====== Data shown ======

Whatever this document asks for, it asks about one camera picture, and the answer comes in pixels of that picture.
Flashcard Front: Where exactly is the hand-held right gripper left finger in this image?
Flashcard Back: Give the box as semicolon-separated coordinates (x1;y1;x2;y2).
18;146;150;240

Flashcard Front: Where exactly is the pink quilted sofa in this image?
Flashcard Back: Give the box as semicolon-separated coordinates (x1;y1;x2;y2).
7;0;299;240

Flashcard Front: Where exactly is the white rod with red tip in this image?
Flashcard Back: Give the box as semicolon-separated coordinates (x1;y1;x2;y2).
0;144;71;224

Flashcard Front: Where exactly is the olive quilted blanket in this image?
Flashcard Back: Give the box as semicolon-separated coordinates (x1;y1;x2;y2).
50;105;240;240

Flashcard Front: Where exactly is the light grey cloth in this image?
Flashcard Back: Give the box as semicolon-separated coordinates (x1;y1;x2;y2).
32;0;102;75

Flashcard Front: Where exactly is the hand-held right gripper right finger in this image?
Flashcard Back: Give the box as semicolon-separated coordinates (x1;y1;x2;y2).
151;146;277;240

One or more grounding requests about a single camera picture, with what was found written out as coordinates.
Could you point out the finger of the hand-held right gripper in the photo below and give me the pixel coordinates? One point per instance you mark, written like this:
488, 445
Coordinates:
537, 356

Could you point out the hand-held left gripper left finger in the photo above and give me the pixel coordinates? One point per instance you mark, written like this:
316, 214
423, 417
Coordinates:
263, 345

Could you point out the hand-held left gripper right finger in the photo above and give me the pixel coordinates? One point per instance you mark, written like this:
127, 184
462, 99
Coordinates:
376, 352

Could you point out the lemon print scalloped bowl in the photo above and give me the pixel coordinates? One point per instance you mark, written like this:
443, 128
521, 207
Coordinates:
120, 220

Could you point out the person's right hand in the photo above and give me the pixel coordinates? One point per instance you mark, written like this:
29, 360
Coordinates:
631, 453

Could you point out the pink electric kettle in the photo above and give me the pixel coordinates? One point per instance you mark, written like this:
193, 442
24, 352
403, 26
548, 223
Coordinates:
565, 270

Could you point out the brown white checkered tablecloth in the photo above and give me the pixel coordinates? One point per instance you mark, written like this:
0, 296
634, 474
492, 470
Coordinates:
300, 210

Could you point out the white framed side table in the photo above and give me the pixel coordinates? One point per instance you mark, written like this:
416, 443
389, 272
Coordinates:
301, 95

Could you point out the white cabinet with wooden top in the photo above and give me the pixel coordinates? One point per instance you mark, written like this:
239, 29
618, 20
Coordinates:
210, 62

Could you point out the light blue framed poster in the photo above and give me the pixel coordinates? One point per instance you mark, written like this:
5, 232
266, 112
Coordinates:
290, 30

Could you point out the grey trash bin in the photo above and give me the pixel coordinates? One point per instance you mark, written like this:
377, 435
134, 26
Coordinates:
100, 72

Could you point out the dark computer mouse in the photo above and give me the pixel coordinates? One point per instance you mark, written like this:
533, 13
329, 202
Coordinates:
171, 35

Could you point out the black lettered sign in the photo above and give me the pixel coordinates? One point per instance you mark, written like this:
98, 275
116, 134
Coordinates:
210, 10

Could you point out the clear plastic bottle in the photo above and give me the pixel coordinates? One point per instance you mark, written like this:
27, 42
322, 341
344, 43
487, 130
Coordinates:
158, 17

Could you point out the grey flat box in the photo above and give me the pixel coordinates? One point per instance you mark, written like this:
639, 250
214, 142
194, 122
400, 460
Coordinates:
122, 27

======
====== Data shown ======

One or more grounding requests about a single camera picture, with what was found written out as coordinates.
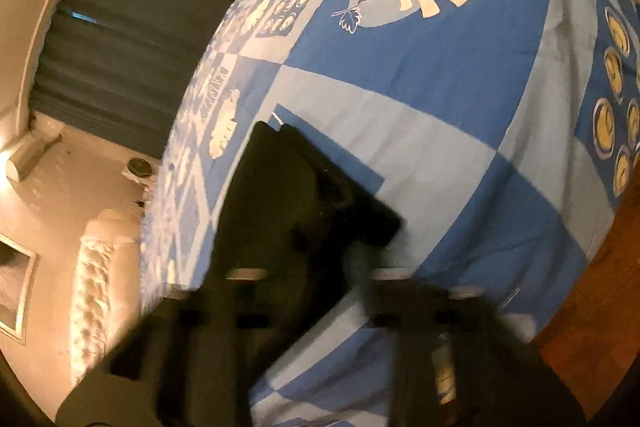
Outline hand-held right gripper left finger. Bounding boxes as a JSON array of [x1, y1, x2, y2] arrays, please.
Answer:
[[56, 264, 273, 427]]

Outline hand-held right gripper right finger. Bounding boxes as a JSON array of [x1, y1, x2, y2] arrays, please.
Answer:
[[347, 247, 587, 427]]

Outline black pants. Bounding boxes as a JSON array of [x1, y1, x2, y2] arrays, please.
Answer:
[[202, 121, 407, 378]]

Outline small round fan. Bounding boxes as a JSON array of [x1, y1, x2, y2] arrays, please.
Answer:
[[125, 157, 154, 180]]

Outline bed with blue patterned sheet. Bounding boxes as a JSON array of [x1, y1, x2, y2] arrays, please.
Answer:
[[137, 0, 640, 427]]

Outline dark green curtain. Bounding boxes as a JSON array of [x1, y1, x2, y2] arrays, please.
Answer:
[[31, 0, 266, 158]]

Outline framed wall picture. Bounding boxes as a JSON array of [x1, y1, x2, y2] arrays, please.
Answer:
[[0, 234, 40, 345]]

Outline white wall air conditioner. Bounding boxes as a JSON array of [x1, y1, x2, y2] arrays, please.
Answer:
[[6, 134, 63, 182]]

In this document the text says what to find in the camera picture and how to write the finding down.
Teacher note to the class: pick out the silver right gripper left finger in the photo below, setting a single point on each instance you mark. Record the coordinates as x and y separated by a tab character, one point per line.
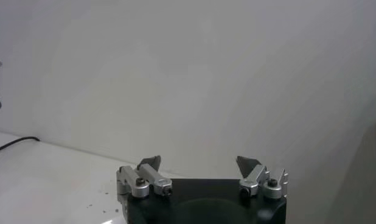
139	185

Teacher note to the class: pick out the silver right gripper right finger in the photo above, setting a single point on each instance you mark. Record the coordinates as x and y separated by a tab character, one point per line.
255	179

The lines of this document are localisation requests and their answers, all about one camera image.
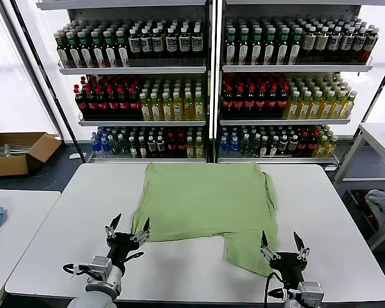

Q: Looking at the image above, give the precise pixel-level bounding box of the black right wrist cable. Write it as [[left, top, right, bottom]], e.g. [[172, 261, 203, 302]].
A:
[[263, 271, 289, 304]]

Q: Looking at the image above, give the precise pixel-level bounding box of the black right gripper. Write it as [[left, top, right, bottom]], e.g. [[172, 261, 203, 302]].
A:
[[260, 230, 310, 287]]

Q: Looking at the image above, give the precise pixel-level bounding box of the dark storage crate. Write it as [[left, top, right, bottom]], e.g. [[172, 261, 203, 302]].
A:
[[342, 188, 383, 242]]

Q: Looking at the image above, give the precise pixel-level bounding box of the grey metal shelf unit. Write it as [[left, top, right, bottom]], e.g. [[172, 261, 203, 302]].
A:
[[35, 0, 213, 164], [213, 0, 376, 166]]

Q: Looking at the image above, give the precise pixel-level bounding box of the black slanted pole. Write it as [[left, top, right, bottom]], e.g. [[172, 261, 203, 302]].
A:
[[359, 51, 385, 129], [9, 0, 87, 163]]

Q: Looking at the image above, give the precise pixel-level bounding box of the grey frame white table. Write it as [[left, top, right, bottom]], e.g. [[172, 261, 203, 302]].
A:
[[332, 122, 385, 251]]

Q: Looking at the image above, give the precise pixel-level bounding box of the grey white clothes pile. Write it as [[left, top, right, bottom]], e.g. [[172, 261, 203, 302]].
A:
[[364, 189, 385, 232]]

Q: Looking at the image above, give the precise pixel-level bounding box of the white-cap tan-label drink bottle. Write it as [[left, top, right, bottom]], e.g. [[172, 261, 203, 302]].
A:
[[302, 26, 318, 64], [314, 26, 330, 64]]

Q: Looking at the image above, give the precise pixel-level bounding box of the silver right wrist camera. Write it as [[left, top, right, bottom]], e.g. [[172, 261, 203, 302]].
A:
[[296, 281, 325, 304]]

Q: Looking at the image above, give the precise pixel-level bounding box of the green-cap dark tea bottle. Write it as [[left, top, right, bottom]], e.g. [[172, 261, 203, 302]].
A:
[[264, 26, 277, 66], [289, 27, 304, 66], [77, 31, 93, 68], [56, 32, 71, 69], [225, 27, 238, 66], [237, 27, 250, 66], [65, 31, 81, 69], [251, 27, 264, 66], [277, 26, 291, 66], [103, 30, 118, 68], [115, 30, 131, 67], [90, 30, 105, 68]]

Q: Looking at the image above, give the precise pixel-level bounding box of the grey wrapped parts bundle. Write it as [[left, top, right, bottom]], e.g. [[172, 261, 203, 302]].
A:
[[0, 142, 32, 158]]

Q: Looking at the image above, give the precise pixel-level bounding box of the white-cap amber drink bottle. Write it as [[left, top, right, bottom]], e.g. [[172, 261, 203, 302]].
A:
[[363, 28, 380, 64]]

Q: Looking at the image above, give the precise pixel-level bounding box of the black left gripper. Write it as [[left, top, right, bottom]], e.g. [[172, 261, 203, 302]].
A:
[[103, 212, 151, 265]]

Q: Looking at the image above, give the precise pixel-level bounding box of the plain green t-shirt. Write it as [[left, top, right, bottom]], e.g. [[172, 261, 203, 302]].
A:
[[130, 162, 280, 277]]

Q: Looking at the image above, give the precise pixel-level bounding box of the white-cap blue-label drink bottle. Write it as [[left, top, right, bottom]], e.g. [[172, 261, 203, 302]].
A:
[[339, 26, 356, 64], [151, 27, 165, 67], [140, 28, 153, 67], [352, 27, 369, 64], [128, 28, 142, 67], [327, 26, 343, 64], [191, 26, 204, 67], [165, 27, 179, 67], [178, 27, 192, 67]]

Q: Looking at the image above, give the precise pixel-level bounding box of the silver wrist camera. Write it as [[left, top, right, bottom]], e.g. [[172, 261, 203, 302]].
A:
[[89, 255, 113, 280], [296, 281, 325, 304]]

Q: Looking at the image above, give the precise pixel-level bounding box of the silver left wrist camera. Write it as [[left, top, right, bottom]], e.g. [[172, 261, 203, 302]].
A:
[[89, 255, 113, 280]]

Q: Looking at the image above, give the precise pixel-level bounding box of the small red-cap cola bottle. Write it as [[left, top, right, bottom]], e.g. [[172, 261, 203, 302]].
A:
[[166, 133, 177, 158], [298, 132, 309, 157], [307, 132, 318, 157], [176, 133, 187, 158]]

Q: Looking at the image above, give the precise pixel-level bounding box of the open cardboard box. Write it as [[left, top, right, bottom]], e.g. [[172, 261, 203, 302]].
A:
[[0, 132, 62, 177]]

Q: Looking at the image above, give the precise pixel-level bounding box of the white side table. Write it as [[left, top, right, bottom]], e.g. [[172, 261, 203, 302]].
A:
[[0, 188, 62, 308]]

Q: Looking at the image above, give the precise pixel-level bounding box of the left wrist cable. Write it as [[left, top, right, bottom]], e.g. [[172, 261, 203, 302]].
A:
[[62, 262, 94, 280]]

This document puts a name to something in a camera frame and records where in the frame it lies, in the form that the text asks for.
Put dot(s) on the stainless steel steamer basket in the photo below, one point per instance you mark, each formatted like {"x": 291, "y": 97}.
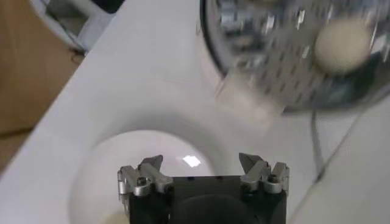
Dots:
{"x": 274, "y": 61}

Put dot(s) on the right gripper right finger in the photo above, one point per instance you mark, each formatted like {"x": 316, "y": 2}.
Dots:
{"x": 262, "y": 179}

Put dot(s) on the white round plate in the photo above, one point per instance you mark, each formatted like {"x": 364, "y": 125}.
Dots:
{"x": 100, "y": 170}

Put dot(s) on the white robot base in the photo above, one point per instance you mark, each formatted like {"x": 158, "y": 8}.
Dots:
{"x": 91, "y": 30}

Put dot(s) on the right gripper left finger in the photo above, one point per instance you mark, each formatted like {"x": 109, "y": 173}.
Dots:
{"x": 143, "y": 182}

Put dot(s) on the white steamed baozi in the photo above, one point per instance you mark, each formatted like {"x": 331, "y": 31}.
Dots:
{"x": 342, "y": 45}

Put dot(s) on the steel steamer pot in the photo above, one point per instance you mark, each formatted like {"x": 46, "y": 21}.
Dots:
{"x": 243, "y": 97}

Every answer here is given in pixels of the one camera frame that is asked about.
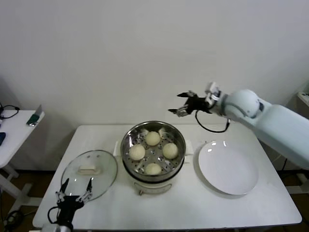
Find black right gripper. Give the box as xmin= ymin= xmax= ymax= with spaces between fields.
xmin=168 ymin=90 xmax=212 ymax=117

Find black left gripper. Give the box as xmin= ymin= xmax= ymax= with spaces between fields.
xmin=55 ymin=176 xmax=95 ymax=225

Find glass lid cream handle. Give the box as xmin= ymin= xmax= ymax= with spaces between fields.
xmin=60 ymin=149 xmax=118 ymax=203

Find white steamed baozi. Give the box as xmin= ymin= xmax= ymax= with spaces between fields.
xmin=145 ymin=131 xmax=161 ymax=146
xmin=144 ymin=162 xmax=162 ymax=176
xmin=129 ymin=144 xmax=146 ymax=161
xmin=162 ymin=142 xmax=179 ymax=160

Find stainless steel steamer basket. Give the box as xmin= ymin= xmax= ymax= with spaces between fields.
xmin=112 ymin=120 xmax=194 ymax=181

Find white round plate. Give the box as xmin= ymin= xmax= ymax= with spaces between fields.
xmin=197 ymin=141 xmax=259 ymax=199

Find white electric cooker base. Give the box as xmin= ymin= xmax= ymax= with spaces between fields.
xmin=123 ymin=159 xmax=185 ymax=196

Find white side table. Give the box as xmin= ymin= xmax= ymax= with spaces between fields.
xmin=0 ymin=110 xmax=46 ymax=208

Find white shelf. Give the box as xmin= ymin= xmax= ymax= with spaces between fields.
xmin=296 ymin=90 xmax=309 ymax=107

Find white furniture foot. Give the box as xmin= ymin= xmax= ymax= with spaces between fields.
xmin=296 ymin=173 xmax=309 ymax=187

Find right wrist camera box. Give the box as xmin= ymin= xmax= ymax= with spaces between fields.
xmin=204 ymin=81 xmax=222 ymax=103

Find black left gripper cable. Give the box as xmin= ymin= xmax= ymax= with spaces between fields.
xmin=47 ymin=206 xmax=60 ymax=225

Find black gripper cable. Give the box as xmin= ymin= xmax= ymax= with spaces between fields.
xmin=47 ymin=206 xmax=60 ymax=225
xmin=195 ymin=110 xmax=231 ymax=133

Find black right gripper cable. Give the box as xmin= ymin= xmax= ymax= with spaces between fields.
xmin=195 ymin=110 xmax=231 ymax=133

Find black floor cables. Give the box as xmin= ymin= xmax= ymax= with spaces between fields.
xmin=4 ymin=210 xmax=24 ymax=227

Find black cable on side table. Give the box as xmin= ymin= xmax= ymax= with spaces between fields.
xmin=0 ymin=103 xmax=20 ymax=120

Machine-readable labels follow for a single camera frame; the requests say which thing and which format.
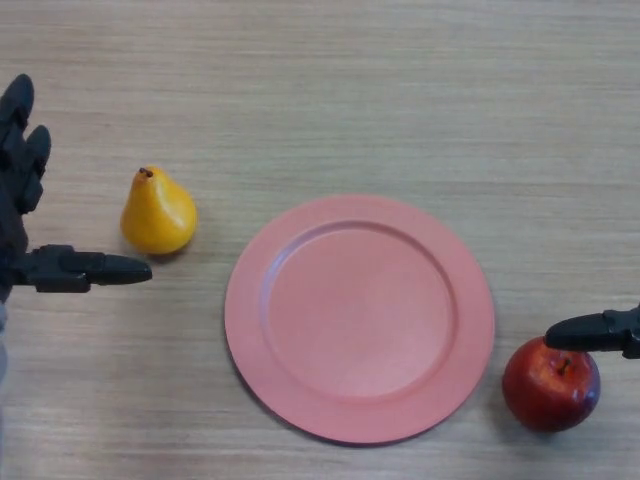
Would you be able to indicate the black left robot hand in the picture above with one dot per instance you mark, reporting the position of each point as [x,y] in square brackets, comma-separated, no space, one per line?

======

» Exercise brief: Every line in the entries above that mentions the word "small" must be shown.

» Answer:
Outline small round fan. Bounding boxes as a JSON array of [x1, y1, x2, y2] arrays, please.
Q: Looking at the image above, give the precise pixel-level bounding box of the small red-cap cola bottle. Write it as [[left, top, right, bottom]], e.g. [[172, 261, 203, 302]].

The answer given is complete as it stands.